Oh, Moody. It's like, it had a lot of the rules that stricter colleges had, but if you broke them instead of being expelled, expurgated, excommunicated, or whatever--you just got fined $5. At least when I was there.

Ann-Marie said...

Brett thinks it was like being in minimum security prison as compared to maximum security. I say it was like going from a maximum security prison to like, Woodstock.

I mean, we're talking like...super conservatives.

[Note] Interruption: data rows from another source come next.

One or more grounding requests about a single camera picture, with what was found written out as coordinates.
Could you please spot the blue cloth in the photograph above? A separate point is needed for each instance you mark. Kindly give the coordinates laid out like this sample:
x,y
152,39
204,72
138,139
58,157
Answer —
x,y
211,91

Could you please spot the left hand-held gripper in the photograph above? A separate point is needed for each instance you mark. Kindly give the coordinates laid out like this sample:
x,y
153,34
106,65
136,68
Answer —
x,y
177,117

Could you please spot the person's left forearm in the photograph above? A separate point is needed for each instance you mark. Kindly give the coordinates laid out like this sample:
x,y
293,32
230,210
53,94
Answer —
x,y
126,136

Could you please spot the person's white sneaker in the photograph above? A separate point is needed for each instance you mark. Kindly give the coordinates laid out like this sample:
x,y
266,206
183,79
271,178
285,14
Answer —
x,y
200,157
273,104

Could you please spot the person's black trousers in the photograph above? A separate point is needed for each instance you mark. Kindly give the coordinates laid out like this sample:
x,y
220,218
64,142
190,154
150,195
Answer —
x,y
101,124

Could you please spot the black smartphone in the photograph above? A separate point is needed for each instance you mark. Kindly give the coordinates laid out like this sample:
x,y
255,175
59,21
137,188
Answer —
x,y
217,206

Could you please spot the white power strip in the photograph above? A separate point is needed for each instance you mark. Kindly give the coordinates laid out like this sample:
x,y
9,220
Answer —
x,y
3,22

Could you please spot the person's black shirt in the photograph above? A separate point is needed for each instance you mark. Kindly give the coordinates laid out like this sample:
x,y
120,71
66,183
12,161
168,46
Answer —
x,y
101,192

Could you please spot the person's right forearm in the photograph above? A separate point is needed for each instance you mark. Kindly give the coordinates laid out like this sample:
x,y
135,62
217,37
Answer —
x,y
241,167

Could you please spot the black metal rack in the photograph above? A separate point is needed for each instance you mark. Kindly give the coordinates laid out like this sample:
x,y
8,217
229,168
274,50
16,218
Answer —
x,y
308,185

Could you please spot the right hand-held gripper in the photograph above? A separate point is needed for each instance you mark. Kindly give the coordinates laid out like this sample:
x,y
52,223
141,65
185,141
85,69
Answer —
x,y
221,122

Oh, yeah, the $5 fine! I remember it well!

Robin Hayes said...

No! You never got fined, did you?

Alice said...

I went out with a guy in my senior year and stayed out all night on our first date. (We were JUST TALKING.) Neither of us signed in or out on the curfew book. Nobody noticed me (woohoo shout out Smith Hall sisters!), but the guy's roommates turned him in to their RA who turned him over to the RS. He and I spent a week sweating it out over what their decision would be. Finally, the verdict was handed down. Yup. $5.

P.S. Reader, I married him.

joydriven said...

i would've been a very poor moody student. =}

ok, not really.



also--you've got to give me some credit for speaking the truth. it is NOT that puffy. i was expecting one of those huge-oh quilted down-stuffed Hoosier Dome lookalike coats, in Michigan trappings.

instead, it was like, a blue and maize jacket--that might be able to be seen from space, granted, but more because of the colors than because of the mattress-like quality.

Linda said...

"I felt like filet mignon stuffed in a hot dog." -- You are SO funny!! So sorry that you had to experience that and then have your pastor point it out from the pulpit.

Heidi said...

I guess I could have worn Jason s other puffy coat and stood out like you.
I must have missed Pastor's comment. It must have been when I was dropping the baby off in the nursery.
I am glad you liked the meal.

Patrick Berryman said...

Just wait until you open this up for Christmas.

http://www.mden.com/shopping/product.cfm?store_id=8&cart_id=0254225297519899100507140920071311&product_id=19573

At least you'll coordinate. :-)

Patrick Berryman said...
This comment has been removed by the author.